PfSense and Ubiquiti
-
I am sorry to hear that you USG-3P couldn't hand your internet. My work friends own the USG-3P, I actually make fun of them not owning the Pro saying they aren't "PRO" enough! Anyhow one them has Rogers Gbit Fiber internet, granted switches max out at 1Gbit/sec the doesn't have any problems getting close to those speeds.
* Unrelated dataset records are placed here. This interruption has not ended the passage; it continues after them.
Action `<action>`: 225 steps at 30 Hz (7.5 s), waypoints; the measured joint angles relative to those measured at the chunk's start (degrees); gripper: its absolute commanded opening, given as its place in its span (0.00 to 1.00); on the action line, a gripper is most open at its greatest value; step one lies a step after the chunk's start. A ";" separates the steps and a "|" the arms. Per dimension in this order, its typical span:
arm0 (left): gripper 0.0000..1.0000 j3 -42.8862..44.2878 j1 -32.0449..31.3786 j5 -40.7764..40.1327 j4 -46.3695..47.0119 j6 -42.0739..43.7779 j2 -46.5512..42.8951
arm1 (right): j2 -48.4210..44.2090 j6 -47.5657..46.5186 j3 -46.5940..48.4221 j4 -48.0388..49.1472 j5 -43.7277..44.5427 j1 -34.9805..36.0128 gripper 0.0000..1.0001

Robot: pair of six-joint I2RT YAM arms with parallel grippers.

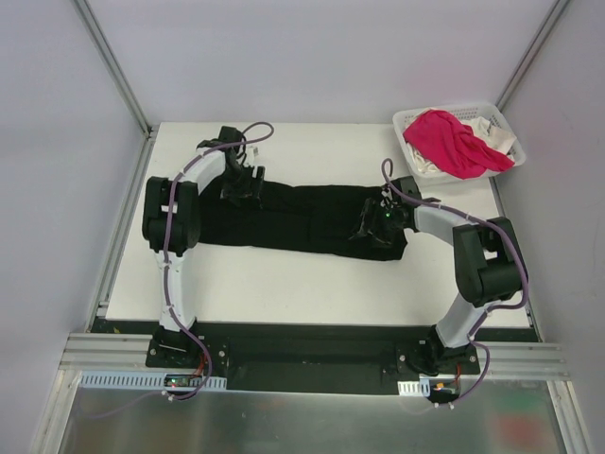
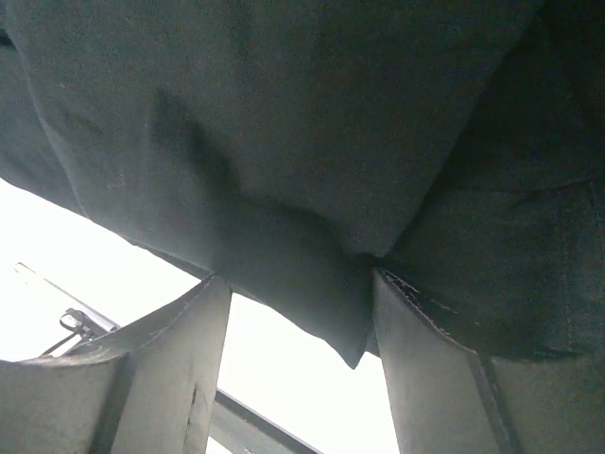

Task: Fold and stack the t-shirts
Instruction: Fold the other side of the tshirt into a rectangle

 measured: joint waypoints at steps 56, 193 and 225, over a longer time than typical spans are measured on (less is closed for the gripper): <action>0.69 -29.75 -9.79 -12.28 20.61 -24.11 -21.55 | 9.75 -8.59 21.84 -16.81 10.91 -3.08 0.66; 0.00 -4.37 0.57 -37.46 -2.10 -22.32 -3.98 | 4.66 -5.14 8.81 -2.89 5.03 -6.14 0.01; 0.00 -12.41 5.33 -44.83 0.90 -27.08 -11.45 | 8.92 -5.01 11.80 -3.52 6.27 -6.58 0.29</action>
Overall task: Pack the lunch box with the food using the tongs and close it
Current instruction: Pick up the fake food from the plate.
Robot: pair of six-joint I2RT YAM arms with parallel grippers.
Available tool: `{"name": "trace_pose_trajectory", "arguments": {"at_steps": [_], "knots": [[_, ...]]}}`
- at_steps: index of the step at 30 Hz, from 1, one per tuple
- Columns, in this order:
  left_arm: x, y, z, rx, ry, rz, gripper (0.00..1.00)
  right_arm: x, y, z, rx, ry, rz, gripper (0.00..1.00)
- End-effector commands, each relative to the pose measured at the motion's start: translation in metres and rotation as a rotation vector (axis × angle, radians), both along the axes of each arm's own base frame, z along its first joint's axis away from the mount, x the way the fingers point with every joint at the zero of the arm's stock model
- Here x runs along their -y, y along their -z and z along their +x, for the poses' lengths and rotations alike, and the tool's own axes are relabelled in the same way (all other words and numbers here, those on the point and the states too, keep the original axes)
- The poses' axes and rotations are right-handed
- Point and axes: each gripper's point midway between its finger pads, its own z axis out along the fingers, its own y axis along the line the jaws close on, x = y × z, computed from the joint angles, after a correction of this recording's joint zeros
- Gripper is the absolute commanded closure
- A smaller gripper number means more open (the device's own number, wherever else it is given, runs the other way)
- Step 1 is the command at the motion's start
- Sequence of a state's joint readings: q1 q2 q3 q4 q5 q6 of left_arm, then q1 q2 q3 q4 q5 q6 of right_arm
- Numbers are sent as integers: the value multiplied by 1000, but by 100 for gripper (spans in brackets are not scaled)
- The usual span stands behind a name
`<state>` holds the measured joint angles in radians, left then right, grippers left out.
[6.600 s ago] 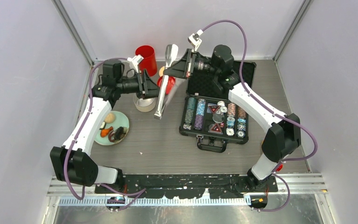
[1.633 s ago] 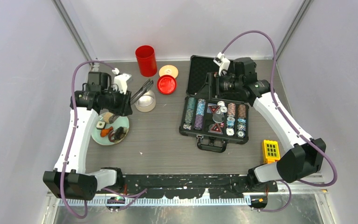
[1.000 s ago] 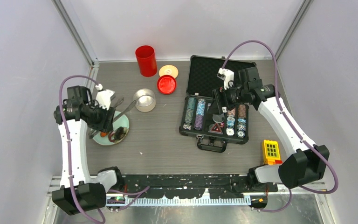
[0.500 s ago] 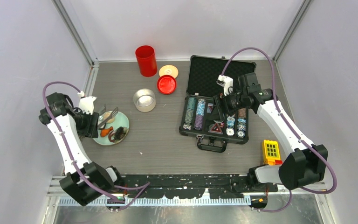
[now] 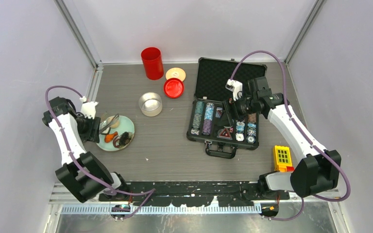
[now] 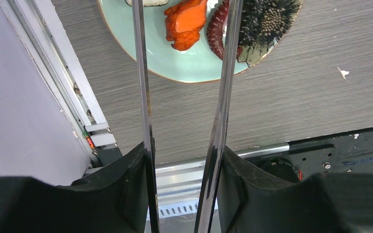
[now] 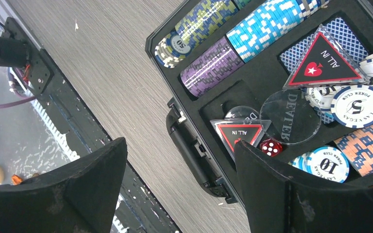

In the past when pfSense was version 2.3.x I was talking to guy on the USG forum who was trying to do what I looking to still do. He found that pfSense wasn't very good at it at the time and the only other firewall software that worked best was Sophos XG which he said was a walk in the park compared to doing it with pfSense. Now that we are on 2.4.x, and I have invested in my WatchGuard XTM 5 (put a faster CPU and 8GB of RAM in it) I would like to keep it a bit longer if that's possible. I have looked that Sophos XG documentation and for what I use pfSense for right now setting it up on the Sophos looks much easier than what I had to go through to get it setup this way. lol
I appreciate your offer on the USG-3P but it's not PRO enough for me. :P
And yes DPI is one of the things am interested in, and possibly VPN…but that's another project down the road.
Thanks,
-
the usg-3p could handle the 500/50 fine as long as it didn't turn the shaping which turns off the hardware offload.. If you left hardware offload on it handled the 500 without any issue..
If you want dpi, then just install the ntop package all the dpi you could want ;) And pfsense also has layer 7 filtering back… with the snort package..
https://www.netgate.com/blog/application-detection-on-pfsense-software.html -
the usg-3p could handle the 500/50 fine as long as it didn't turn the shaping which turns off the hardware offload.. If you left hardware offload on it handled the 500 without any issue..
If you want dpi, then just install the ntop package all the dpi you could want ;) And pfsense also has layer 7 filtering back… with the snort package..
https://www.netgate.com/blog/application-detection-on-pfsense-software.htmlIt's not the same, I already have it installed. And I already have Ubuiqiti gear in my environment.
My environment now. The main switch on the backside and the UAP's are in the ceiling.
https://youtu.be/w8LTeGWgU8w -
I have unifi gear as well, I have 3 AC ap in my home.. Love um… But the dpi info just some eye candy, there was nothing of actual use there in tracking down anything to be honest.. ok client X did 2.3GB of data type XYZ.. When and to where exactly would very useful... I didn't see that sort of breakdown
From what I was reading though was a way to put the usg be it the 3p or the pro models in monitor mode for the dpi info.. Wouldn't you be able to just span a port to it on your switch if you wanted it to report on traffic type, etc.
As to vpn - hands down this is just clickity clickity in pfsense to setup.. be it server or client.. and policy routing using or not use client vpn again click click..
if you gave some exact details of how you want to leverage the unifi.. Be happy to discuss..
-
What do you know about setting up pfSense 2.4.2 VPN (OpenVPN) using Windows 2016 NPAS for RADUIS?
I tried it once already and it didn't work out well.
Thanks,
-
Works fine.
If you can successfully authenticate using Diagnostics > Authentication you should be able to leverage that server with OpenVPN.
-
Is there a good walk through setting it up?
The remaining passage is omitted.